Extracted data entries
=== Begin Enclosure ===

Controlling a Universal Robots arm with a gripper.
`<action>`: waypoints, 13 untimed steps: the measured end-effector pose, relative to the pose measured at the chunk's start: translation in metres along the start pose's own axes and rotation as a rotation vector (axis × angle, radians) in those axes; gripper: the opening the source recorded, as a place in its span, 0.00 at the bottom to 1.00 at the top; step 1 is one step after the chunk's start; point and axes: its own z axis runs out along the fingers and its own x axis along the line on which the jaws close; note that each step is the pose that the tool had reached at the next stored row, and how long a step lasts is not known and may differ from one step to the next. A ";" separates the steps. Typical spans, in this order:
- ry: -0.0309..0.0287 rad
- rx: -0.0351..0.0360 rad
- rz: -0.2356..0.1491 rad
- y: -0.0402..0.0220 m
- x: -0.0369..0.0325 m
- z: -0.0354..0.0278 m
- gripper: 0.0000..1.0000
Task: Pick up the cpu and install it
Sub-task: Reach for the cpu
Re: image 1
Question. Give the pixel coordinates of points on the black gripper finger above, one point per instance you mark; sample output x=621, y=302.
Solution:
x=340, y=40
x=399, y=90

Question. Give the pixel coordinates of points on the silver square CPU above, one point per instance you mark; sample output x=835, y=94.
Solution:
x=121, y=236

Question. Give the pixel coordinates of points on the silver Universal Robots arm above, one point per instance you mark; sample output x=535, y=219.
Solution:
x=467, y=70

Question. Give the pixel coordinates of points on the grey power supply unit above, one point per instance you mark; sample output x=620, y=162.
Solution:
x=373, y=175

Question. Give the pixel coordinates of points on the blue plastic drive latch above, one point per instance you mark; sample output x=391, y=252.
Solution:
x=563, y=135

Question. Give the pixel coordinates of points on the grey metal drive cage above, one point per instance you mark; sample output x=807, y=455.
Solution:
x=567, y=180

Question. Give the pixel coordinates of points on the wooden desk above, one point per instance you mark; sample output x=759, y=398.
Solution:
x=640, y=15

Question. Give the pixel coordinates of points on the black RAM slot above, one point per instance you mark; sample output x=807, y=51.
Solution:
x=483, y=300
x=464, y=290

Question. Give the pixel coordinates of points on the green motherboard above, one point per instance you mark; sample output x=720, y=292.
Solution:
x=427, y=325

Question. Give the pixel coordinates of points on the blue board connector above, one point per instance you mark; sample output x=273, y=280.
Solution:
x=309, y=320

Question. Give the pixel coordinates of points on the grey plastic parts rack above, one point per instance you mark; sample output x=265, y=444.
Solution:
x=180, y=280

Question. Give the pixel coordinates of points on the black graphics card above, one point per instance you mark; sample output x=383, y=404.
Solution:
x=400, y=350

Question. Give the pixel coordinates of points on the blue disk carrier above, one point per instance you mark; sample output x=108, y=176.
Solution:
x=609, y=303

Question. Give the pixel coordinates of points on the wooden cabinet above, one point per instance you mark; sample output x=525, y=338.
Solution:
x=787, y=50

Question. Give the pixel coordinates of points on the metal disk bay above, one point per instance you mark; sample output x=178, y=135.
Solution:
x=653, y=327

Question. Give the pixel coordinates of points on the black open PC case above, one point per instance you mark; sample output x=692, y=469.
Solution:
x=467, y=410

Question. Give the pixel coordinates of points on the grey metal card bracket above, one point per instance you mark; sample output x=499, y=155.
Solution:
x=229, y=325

=== End Enclosure ===

## ACTIVITY
Go through the data and copy every line that includes "Robots".

## ANSWER BELOW
Controlling a Universal Robots arm with a gripper.
Question. Give the pixel coordinates of points on the silver Universal Robots arm above, one point per instance you mark; sample output x=535, y=219.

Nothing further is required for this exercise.